Heart Song is powerful in its scope and vision. It’s about love, but it’s also about love within a life, the accepting or rejecting of compromise and the self. The self is yours, it must be protected as that, and even in giving that self over, the decision can be revisited and reflected upon. There is what was and what becomes, the ever-evolving self within in some ways the confines of relationships. Is this love or is this the fulfillment of role and duty? Is this the best love or the best love at the moment and do I create a life and continue to live this life uncertain?

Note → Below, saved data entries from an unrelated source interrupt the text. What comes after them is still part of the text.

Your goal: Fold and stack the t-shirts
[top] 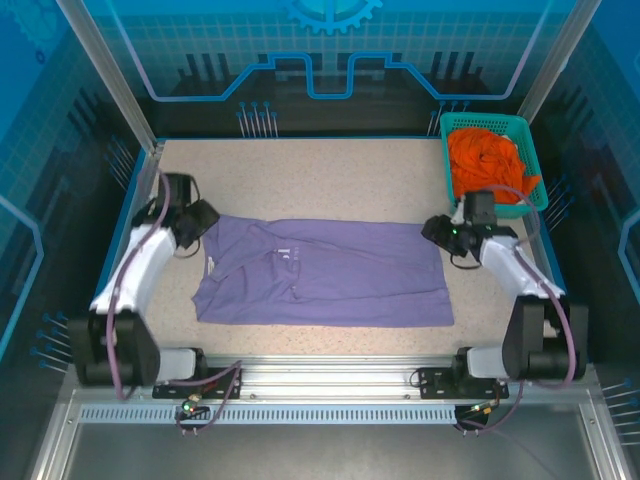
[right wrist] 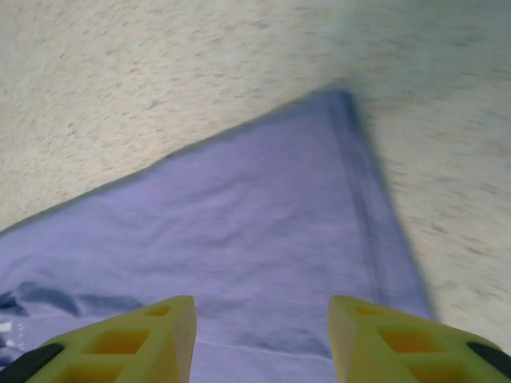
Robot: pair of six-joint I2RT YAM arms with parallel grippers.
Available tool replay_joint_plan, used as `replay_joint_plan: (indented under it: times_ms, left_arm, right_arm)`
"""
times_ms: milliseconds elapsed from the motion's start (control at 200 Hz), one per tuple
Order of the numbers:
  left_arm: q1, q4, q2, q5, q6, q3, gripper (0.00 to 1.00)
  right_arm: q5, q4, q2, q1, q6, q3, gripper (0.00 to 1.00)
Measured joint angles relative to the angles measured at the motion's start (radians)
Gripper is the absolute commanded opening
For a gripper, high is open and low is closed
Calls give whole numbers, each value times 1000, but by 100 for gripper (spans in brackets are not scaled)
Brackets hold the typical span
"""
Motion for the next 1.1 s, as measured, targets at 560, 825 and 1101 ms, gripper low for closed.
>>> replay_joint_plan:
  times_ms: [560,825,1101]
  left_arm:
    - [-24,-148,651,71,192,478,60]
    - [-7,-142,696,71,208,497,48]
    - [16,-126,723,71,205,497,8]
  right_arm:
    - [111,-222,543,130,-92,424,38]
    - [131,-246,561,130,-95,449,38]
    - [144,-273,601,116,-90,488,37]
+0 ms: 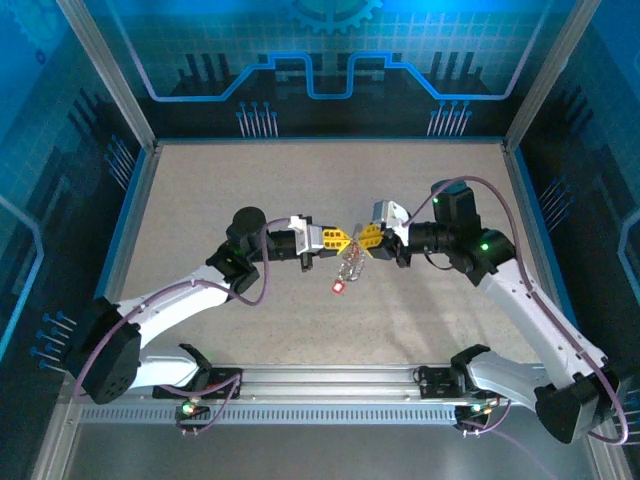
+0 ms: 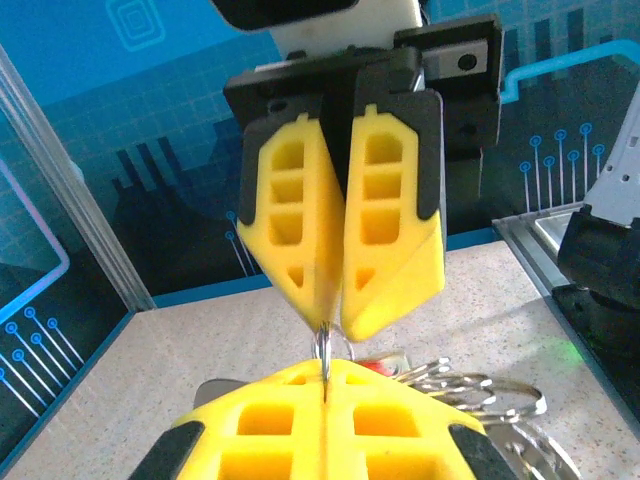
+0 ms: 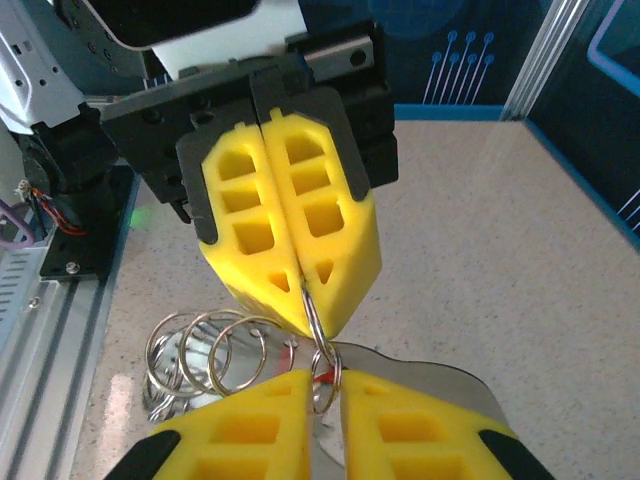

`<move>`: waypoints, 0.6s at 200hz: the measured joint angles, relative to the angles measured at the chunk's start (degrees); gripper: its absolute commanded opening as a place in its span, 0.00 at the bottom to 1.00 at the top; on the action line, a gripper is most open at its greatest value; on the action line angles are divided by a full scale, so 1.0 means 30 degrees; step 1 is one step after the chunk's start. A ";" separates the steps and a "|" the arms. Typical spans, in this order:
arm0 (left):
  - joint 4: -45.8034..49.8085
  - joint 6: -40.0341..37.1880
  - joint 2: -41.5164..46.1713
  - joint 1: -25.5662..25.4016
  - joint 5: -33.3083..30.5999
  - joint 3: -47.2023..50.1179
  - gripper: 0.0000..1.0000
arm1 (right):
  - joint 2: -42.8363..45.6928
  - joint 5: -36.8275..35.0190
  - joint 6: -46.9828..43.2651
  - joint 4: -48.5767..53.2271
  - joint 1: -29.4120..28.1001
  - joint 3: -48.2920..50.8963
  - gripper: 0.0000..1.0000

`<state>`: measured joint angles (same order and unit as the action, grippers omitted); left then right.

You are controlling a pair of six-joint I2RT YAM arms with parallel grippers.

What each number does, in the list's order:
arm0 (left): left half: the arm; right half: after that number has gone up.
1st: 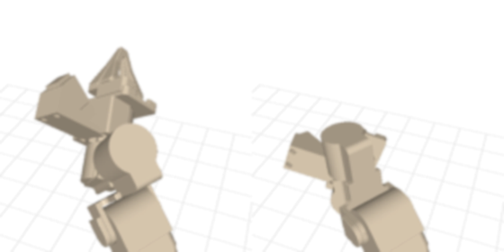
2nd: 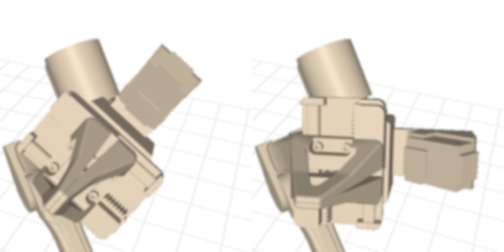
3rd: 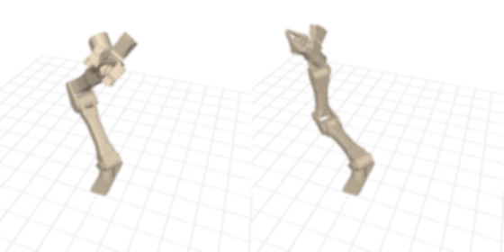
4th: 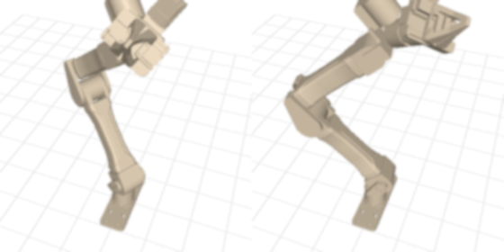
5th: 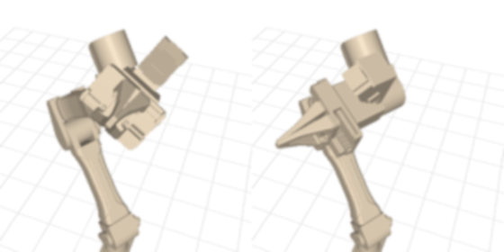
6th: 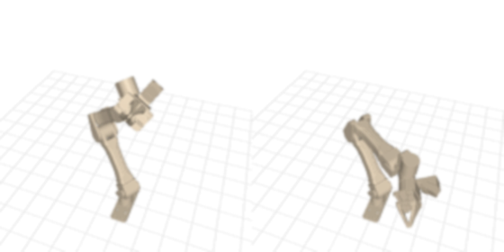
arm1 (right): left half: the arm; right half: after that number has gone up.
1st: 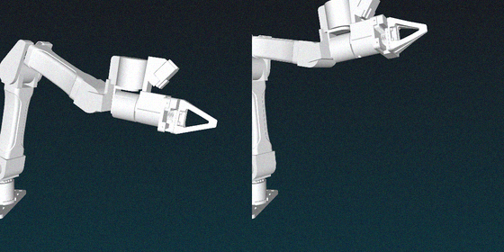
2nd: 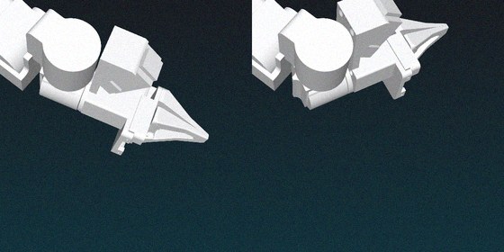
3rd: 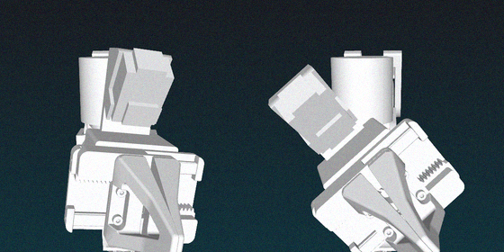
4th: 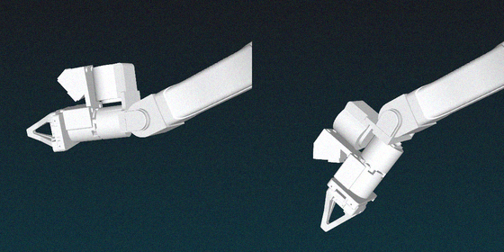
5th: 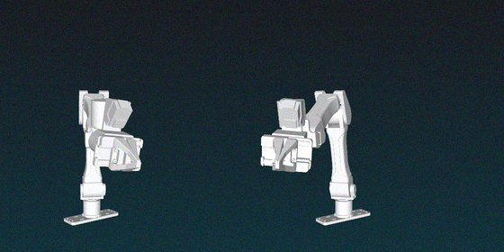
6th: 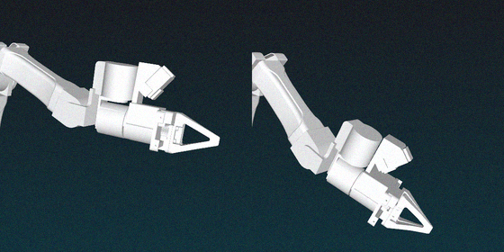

“It goes without saying there’s an unfair double standard with women,” Williamson notes. “We have our biological clock, it’s ticking. If a woman is unmarried and doesn’t have a kids and is in her late thirties it’s like, ‘What’s wrong with you?’ But if a man is unmarried and doesn’t have a kid and he’s in his late thirties is almost like he’s cool, or something, like a hot commodity. I was thinking a lot about that, in my own life, realizing I was seeing a lot of my friends get married and have kids and feeling like I wasn’t really ready for that and fighting against that internally. Like the line ‘Will I grow into my body’ [“Heart Song”] is this idea. I’m a certain age and so am I supposed to act accordingly to some standard set by some society that I don’t, that doesn’t necessarily line up with my value system, but am I gonna do that or am I not, and what are the consequences if I’m not and what are the consequences of doing it, and not being ready or not really wanting it or doing it out of fear. So for me this is a really feminist record because it’s about being a woman, playing music, living a really unusual life, and questioning the idea of marriage. When I wrote Heart Song, actually, it was really largely inspired by a close friend of mine going through a divorce and I was thinking a lot about the marriage ceremony itself in America, the dad walks his daughter down the aisle and she’s in a white dress, you know. What does that mean, what does that really mean? Going to a lot of weddings and watching this scenario play itself out over and over again and really questioning, what is the message here, what are we participating in without even questioning it?”
Heart Song is one of the finest albums to come out and you would only be enriching your life experience by taking the journey of these songs. Don’t play yourself.